Robinson won letters in football, baseball, basketball and track at Muir Technical High School and Pasadena Junior College. When he left the latter in 1939, he declined attractive offers from universities nationwide and chose the University of California at Los Angeles, just an hour's drive from his mother's home in Pasadena. Robinson's honors at UCLA were impressive: for two years highest scorer in basketball competition in the Pacific Coast Conference, national champion long jumper, the school's first athlete to letter in four sports, All-American football halfback, and varsity baseball shortstop. He left college in 1941 because of financial pressures, not many units from a bachelor's degree.

Directly after UCLA, Robinson worked for a few months as an athletic director in the National Youth Administration, in Atascadero, California. Driven by a growing, overwhelming desire to play professional sports, Robinson went to Hawaii in the fall of 1941 to join a semiprofessional, racially integrated football team, the Honolulu Bears. On weekends he was a member of the team, and during the week a construction worker.
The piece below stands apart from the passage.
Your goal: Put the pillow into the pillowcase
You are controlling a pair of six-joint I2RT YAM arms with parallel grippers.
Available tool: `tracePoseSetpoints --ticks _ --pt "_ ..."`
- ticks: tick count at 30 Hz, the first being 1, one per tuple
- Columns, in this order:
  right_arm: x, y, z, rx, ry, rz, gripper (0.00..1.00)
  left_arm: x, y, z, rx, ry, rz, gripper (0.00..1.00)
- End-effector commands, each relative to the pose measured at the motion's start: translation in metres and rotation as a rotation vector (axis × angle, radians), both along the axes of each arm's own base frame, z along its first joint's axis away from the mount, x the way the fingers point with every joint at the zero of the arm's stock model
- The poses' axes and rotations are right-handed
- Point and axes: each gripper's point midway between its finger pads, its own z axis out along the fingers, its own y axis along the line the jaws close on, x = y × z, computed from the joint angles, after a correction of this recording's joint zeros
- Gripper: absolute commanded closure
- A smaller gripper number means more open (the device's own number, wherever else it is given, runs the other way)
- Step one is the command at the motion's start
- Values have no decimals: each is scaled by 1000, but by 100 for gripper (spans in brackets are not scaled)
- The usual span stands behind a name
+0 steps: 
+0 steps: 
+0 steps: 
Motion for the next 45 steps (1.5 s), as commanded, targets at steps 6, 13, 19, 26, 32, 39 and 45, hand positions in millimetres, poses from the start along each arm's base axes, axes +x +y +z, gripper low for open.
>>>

At the end of the short season, he returned to the United States in December 1941, right after the Japanese attack on Pearl Harbor that took the nation into war.

In 1942, Robinson was drafted into the U.S. Army and sent to a segregated unit in Fort Riley, Kansas, where under existing policy he could not enter Officer's Candidate School. After protests by heavyweight boxing champion Joe Louis, then stationed at Fort Riley, and other influential persons including Truman Gibson, an African-American advisor to the Secretary of War, black men were accepted for officer training. Upon completion of the course of study, Robinson was commissioned as a lieutenant in 1943.